┌──

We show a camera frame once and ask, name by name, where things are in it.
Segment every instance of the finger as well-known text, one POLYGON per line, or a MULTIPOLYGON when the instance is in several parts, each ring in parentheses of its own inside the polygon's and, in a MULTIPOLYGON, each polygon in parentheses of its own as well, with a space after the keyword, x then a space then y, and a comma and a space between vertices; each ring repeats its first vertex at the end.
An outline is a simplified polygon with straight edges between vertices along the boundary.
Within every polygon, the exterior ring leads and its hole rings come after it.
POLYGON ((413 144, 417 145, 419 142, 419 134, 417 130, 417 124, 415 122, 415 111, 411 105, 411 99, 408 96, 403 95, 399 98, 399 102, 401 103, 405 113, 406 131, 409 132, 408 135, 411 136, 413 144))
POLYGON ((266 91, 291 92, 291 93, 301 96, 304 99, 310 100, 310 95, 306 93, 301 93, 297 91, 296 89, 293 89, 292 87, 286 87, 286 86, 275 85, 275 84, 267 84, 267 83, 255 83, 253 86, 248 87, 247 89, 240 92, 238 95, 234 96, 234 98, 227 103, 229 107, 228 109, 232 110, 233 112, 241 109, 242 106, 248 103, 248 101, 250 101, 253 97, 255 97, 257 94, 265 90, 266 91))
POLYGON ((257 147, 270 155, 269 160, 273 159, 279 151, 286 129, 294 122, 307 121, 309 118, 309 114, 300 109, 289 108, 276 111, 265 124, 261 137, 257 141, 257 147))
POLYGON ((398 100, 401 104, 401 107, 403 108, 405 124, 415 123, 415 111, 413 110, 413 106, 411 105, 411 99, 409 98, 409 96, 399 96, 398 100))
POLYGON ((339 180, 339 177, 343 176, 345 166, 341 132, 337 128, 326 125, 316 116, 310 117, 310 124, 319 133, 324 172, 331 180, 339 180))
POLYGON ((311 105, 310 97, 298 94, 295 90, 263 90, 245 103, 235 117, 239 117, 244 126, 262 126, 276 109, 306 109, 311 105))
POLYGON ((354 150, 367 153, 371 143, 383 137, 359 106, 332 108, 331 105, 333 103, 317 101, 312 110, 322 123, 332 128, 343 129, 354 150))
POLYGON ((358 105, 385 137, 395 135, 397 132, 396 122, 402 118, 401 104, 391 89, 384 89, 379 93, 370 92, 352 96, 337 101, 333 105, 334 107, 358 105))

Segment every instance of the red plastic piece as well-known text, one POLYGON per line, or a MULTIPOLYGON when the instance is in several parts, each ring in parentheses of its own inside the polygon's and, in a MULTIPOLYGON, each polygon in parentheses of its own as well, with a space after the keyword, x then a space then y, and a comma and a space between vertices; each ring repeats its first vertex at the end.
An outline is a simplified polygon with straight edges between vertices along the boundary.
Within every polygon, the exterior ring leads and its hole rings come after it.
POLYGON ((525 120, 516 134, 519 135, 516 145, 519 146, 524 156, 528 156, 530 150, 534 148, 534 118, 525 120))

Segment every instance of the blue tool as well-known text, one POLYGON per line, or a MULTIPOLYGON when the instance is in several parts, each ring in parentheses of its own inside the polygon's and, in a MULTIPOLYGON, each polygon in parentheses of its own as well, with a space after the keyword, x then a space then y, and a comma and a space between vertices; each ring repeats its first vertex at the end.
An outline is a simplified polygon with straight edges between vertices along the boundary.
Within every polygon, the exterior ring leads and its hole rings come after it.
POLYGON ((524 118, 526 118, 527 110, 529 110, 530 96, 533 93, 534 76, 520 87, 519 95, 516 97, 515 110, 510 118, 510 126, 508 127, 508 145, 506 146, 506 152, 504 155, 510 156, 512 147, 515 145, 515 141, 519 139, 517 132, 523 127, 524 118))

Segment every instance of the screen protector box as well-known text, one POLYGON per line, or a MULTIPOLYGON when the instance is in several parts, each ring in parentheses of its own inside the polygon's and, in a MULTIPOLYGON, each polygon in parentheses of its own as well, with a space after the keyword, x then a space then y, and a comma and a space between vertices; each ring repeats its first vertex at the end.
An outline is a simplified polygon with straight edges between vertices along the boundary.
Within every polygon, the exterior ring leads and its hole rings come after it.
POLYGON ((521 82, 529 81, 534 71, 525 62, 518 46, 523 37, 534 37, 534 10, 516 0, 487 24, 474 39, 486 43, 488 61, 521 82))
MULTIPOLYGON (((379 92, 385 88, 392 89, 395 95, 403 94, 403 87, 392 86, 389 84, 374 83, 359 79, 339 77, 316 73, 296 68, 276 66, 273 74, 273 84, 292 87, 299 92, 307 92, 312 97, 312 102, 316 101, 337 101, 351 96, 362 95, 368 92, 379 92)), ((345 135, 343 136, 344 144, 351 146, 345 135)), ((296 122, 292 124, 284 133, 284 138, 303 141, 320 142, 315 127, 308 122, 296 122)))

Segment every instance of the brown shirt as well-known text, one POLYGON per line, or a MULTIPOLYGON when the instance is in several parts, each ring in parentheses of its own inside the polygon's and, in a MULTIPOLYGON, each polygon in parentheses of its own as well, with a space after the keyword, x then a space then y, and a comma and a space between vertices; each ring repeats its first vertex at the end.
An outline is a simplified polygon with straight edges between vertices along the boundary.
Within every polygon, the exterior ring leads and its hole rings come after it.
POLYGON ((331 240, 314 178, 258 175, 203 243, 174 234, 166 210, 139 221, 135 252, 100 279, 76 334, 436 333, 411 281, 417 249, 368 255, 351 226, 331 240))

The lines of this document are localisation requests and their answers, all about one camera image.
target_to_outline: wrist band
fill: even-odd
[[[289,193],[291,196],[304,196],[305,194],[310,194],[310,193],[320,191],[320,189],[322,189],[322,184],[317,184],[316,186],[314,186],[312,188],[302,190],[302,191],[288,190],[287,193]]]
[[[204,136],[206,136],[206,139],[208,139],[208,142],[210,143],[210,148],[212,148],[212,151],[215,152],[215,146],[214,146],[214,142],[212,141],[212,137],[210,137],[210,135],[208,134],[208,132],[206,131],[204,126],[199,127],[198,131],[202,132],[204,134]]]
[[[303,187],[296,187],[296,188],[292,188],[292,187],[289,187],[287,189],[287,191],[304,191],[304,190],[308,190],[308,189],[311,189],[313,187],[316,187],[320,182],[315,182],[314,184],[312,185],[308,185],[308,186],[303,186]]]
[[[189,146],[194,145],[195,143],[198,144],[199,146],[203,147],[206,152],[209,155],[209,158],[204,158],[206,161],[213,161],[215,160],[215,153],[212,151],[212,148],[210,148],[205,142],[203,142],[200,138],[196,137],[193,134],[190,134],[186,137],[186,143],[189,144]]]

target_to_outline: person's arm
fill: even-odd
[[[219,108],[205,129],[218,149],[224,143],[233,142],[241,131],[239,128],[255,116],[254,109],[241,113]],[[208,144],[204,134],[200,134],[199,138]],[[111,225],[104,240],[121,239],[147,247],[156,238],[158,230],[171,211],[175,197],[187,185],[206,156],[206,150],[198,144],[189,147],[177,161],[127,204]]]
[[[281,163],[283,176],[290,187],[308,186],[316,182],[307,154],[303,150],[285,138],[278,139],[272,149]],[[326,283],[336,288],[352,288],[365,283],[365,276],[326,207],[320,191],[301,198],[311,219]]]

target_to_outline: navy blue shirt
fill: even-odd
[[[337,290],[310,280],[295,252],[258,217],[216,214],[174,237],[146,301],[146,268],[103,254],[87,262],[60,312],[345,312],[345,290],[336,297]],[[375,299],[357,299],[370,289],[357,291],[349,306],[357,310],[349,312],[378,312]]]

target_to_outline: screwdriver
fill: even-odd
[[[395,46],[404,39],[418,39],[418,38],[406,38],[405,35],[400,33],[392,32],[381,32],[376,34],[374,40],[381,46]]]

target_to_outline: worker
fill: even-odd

└──

** WHAT THE TASK REQUIRES **
What is the number of lines in the entries above that contain the string "camera"? Reply with the number and nothing more.

** ANSWER AREA **
2